Николо замотал головой.

– Она становится белой и крепкой, как лед. Она ослепляет, и ты едва можешь смотреть на нее, и вес возвращается, теперь она напоминает люстру в оперном театре или каком-нибудь правительственном дворце, подвешенную под потолком, сверкающую, тяжелую, под которой люди стараются не стоять. Когда город с одной стороны, а луна прямо над головой, я надеюсь, что не хожу, скособочившись, как датская молочница с одним ведром на конце коромысла, а другим – на голове. В темноте ты видишь два больших источника света: один неподвижный, а второй перемещающийся по дуге. Только утром, когда восходит солнце, ты видишь целых три источника, а позже, когда солнце поднимается выше, два из них гаснут.

– Неправда, – возразил Николо. – Посмотрите. Вот третий. Он еще и шумит.

Алессандро повернулся, увидел огни, движущиеся по извилистой дороге. Идеальное противостояние луны и Рима нарушилось неожиданным прибытием колонны грузовиков и легковушек. В кузове одного грузовика, освещенного фарами другого, ехал духовой оркестр.

– Вот почему Ачерето выглядел покинутым, – догадался Алессандро. – Они помогали Ланчиате. Это место расположено выше и там холоднее. Они, вероятно, работают все вместе на уборке урожая. И везут с собой оркестр.

– Они проедут мимо, – заявил Николо.

– Естественно. Это дорога.

– И что нам делать?

– А что бы ты хотел сделать?

– Так и будем здесь сидеть?

– Если только ты по какой-то причине не захочешь их остановить, – ответил Алессандро.

– Они нас даже не увидят.

– И что? Мы-то их видим.

– Мы будем в темноте. Они проедут мимо.

– И что в этом плохого?

– Не знаю. Получится, что нас не существует, что мы словно умерли.

Алессандро кивнул.

– Я бы выбежал на дорогу и помахал им руками.

– Имеешь право, если тебе так хочется.

– Мне не хочется быть парой глаз в темноте.

– Честно говоря, не понимаю, в чем проблема. – Алессандро пожал плечами. – Скажи мне, минутой раньше Рим и луна сверкали меньшим великолепием из-за того, что ты не мог выбежать на дорогу и помахать им руками?

Николо уже смирился с тем, что им придется наблюдать за проезжающей колонной из темноты.

– Нет.

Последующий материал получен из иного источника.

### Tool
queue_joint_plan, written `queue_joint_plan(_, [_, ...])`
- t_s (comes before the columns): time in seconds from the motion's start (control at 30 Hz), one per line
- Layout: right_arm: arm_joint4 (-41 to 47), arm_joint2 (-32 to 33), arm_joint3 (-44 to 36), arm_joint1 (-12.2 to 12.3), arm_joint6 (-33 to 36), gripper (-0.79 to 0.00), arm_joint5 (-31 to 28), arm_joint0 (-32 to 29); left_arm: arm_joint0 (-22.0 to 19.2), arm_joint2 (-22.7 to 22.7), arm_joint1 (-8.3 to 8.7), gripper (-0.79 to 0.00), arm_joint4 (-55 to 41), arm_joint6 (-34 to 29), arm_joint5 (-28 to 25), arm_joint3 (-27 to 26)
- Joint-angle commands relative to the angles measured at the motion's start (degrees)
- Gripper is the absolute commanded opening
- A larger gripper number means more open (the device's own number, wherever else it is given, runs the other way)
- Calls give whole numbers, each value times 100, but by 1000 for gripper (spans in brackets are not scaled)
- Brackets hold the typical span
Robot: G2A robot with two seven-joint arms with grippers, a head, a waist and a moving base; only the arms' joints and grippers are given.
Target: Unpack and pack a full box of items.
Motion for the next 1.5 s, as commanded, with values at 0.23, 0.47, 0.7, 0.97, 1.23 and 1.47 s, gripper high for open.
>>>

Великолепия у них не убавилось.

– Если на то пошло, – продолжал Алессандро, – расстояние – наше преимущество. Меня это вполне устраивает: наблюдать за колонной из темноты. Пусть проезжают. Наоборот, да простит меня Бог, они проедут, а мы останемся, увидев все, что у них есть.

* * *

Ветер уже доносил до них отдельные слова и строки песни, которые обрывались, как разговор по неисправной телефонной линии, но с приближением грузовика с оркестром и всей колонны музыка стала связной, разрывы исчезли. Оркестранты, игравшие на старых инструментах, мало репетировали, зато выпили несколько больше, чем следовало. Каждый полагал себя виртуозом и выводил свою партию без оглядки на остальных. И хотя дирижер энергично и при этом элегантно размахивал руками, значения этих жестов он так и не удосужился уяснить, и если даже сам он что-то и понимал, то его оркестранты – нет.

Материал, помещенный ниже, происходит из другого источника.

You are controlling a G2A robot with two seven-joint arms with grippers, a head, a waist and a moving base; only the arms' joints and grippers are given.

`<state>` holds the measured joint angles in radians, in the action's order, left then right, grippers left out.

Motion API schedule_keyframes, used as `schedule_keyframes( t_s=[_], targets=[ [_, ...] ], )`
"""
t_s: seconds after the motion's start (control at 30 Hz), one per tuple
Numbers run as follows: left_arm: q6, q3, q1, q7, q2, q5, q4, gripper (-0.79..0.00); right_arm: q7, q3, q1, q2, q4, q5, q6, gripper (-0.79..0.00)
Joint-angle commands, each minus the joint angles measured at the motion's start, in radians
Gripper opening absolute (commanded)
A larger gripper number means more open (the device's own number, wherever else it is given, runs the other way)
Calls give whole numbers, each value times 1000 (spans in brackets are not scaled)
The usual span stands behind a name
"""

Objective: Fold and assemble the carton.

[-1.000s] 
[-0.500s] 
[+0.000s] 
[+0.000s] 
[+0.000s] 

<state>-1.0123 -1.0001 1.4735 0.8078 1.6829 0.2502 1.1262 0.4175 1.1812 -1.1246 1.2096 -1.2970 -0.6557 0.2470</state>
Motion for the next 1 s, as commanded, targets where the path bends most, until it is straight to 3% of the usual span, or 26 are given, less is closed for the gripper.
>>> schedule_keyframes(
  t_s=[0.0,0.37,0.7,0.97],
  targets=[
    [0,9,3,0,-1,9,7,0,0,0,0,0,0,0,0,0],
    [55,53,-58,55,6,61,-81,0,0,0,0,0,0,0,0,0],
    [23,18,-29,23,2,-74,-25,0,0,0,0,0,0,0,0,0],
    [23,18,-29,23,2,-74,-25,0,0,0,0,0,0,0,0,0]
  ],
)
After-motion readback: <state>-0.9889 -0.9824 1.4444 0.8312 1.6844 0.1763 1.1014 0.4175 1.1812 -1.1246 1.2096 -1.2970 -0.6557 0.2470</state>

Однако музыка завораживала благодаря случайной гармонии, вдруг возникающей в общем диссонансе. Кларнет и металлофон, сами того не ведая, на мгновение или два составляли дуэт, который пристыдил бы оркестрантов Ла Скалы, но потом шли каждый своим путем. Тем не менее все эти звуки, усиленные горным эхом и зачастую несочетающиеся, завораживали старика, который знал, что такие духовые оркестры с незапамятных времен играли на площадях сельских городков при большом скоплении народа.

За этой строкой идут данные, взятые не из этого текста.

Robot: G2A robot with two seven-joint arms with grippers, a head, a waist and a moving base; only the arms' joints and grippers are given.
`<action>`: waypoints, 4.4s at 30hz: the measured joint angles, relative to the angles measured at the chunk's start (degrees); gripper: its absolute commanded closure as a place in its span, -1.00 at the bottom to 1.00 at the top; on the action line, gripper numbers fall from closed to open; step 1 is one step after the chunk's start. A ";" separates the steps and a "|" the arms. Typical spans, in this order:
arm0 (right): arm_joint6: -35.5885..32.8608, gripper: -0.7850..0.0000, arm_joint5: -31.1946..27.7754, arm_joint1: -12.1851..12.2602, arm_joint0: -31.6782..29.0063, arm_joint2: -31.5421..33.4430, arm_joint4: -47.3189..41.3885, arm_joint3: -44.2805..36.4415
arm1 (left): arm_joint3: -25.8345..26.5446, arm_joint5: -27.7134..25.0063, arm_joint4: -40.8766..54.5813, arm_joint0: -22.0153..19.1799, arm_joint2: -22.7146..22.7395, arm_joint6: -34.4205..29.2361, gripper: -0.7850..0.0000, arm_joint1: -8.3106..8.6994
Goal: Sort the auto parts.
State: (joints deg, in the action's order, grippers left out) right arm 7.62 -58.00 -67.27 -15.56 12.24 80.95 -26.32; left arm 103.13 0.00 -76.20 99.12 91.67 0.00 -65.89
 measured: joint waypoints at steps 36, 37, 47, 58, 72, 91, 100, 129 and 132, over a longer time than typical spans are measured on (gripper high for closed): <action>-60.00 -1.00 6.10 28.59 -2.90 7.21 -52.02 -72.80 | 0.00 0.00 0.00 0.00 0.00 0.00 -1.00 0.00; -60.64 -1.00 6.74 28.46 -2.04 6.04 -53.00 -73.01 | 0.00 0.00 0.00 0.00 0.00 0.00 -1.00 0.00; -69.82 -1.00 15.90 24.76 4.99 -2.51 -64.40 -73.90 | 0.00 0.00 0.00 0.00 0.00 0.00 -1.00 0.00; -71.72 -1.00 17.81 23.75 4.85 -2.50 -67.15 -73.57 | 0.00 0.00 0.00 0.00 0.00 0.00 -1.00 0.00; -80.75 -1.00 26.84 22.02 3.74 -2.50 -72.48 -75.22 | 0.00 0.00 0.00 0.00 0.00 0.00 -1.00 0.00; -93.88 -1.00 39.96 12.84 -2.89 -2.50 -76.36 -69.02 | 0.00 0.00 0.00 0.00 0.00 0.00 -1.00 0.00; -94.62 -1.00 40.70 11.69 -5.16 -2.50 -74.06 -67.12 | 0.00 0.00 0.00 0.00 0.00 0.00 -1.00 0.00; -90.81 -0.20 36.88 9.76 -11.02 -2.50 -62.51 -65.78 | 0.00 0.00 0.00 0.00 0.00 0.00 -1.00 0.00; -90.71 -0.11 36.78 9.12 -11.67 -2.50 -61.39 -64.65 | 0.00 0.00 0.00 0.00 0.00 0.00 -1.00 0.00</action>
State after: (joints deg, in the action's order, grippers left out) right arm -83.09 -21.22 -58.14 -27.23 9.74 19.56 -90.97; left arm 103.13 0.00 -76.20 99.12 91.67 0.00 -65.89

На скамьях, временно поставленных в кузовы грузовиков, которые обычно использовались для перевозки сена, сидели десятки уставших фермеров и их жены. Один грузовик тянул за собой прицеп, набитый инвентарем, сверкающим в лунном свете. Когда колонна проезжала мимо Алессандро с Николо, сидевших на плоской вершине холма, они увидели человека, который встал, уцепившись за борт.